> [Your assignment]:
Review the material and extract every line in which the word "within" occurs.
═══
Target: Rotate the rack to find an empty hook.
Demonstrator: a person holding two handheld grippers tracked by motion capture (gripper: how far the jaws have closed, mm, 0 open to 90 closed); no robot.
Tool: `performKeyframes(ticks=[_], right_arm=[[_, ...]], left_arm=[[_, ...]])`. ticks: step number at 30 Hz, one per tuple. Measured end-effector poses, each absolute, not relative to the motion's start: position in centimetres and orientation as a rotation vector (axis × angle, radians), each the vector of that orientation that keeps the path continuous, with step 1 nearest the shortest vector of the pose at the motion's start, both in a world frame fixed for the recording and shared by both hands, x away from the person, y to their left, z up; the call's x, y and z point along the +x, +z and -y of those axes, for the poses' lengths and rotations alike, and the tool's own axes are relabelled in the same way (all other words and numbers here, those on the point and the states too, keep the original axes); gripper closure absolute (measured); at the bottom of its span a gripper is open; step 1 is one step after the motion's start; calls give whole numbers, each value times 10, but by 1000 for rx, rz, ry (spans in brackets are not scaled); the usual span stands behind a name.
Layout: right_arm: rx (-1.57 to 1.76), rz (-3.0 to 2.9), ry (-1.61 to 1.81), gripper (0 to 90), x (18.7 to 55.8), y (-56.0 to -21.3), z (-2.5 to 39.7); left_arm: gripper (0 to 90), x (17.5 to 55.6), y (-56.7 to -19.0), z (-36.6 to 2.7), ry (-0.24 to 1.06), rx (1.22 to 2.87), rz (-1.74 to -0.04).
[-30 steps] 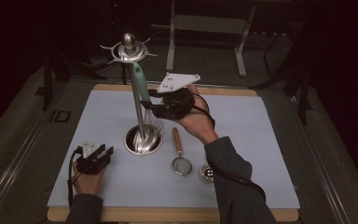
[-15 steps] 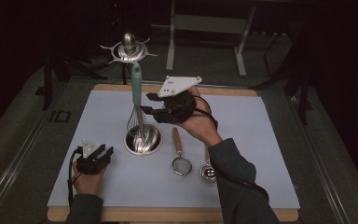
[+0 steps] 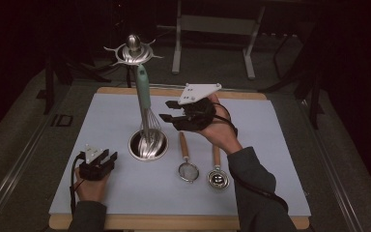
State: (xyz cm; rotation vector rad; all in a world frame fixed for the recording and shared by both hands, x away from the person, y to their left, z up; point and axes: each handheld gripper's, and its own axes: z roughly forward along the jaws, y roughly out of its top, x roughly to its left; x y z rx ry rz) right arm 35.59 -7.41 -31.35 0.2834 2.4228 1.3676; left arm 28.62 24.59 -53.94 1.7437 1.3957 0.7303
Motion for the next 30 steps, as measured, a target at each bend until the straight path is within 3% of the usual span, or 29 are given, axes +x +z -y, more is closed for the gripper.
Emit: performKeyframes(ticks=[11, 19, 24, 27, 30], right_arm=[[391, -2459, 1354, 546, 357, -347, 107], [463, -2486, 1307, 543, 356, -374, 129], [516, -2500, 1200, 536, 353, -392, 141], [530, -2511, 1153, 534, 349, -405, 146], [564, -2511, 1115, 532, 348, -418, 151]], left_arm=[[661, 285, -539, -252, 691, 1689, -1393], [685, 282, -534, -252, 736, 1672, -1396], [792, 276, -518, -250, 741, 1629, -1323], [900, 273, -508, -248, 730, 1609, -1266], [900, 272, -498, -245, 714, 1582, -1223]])
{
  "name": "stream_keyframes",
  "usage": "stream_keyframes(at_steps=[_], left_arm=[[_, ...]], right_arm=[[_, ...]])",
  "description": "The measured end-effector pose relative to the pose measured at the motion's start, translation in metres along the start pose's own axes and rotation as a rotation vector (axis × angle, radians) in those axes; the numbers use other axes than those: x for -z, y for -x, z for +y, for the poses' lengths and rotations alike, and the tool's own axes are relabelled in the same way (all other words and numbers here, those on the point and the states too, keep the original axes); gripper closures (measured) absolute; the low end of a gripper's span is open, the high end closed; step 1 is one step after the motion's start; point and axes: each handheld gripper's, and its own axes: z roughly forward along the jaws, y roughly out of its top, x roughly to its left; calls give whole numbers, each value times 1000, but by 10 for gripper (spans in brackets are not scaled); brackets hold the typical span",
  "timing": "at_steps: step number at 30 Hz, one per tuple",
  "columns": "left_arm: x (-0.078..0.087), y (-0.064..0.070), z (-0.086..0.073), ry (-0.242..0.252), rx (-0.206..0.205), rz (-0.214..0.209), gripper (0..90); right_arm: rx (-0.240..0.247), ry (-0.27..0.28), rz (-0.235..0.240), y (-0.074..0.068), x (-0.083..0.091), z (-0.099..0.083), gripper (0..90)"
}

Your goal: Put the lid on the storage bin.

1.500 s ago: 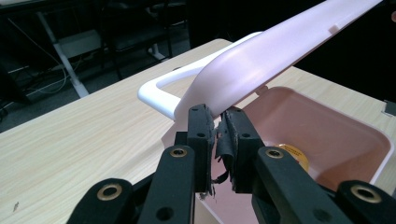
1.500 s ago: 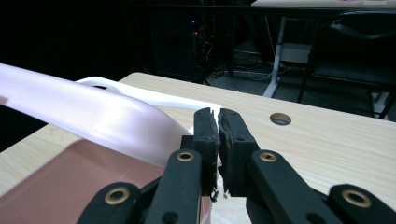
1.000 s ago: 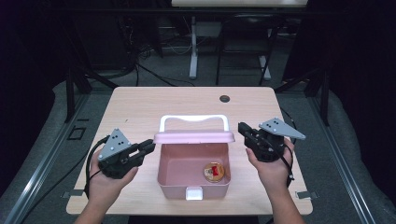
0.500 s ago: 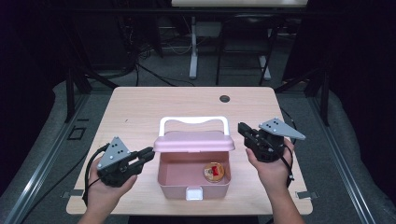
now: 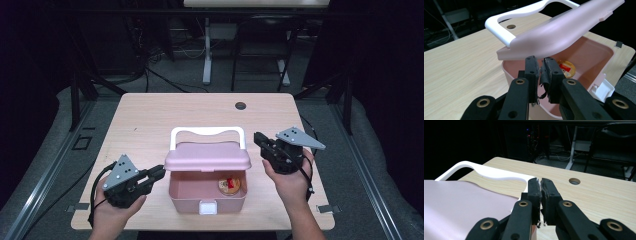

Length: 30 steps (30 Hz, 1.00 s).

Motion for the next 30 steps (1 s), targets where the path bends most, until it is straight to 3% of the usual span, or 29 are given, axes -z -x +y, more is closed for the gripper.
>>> stream_keyframes(at_steps=[2, 25, 30], left_arm=[[1, 1, -2, 5, 17, -16, 819], [2, 6, -19, -43, 25, -38, 824], [0, 6, -26, -49, 42, -50, 824]], right_arm=[[0, -2, 0, 0, 0, 0, 857], [3, -6, 0, 0, -2, -2, 854], [2, -9, -1, 0, -2, -3, 854]])
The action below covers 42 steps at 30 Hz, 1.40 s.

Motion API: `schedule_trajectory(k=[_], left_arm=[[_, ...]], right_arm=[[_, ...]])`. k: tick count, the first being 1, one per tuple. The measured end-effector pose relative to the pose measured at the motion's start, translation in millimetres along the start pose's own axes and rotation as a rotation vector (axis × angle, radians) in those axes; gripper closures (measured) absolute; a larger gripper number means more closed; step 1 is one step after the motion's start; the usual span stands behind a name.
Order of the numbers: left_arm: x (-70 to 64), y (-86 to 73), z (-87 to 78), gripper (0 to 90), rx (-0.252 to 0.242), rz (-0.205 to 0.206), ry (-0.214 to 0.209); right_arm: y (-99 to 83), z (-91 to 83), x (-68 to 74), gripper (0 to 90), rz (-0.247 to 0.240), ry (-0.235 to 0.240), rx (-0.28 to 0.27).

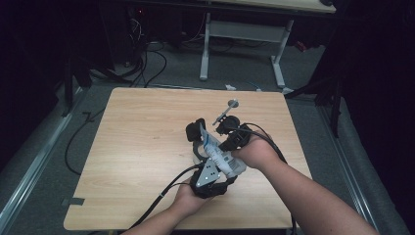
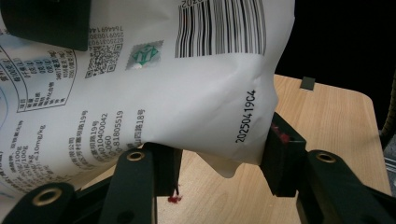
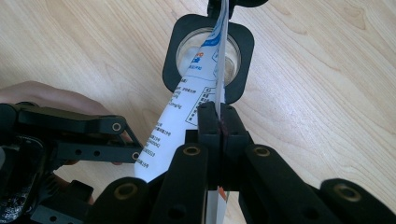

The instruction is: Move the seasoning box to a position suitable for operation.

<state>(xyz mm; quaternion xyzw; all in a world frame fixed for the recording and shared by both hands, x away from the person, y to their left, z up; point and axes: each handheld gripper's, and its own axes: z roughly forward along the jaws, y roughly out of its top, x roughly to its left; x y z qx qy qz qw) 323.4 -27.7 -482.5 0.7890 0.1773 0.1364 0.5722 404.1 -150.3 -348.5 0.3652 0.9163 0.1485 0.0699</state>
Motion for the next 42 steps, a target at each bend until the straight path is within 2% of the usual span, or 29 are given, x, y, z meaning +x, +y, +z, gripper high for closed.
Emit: schedule_trajectory(k=[15, 42], left_arm=[[-0.4, 0.1, 1.2, 56.0, -0.009, 0.006, 0.002], [0.9, 2.9, -2.0, 56.5, -0.033, 0.007, 0.003]], right_arm=[[0.3, 0.6, -0.1, 89.7, 0.007, -0.002, 0.008], [3.4, -4.3, 2.1, 89.8, -0.018, -0.022, -0.004]])
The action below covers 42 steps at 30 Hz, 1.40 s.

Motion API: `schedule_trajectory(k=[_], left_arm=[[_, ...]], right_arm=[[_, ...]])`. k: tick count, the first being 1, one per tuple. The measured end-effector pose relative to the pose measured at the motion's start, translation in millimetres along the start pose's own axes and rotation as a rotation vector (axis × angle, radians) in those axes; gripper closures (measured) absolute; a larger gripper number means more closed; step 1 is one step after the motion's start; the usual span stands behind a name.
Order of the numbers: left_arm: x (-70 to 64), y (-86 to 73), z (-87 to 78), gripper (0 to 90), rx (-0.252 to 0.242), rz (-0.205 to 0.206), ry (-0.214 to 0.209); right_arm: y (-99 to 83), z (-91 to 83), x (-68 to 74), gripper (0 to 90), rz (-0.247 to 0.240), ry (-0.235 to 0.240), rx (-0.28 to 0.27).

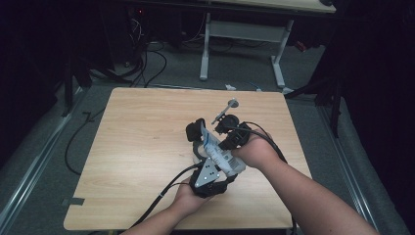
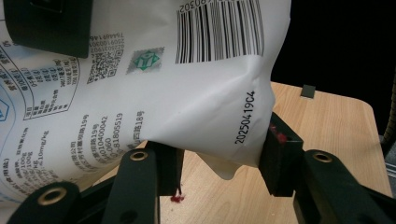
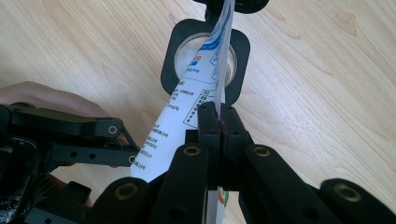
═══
> [Solved exercise]:
Motion for the next 30 steps, as measured, a target at each bend until the straight path is within 3% of the usual span, or 29 are given, axes +x +z -y, more is closed for the gripper.
Motion for the next 42 steps, a target at each bend until the straight path is within 2% of the usual span, or 29 are given, x, y, z meaning +x, +y, +z, gripper high for closed.

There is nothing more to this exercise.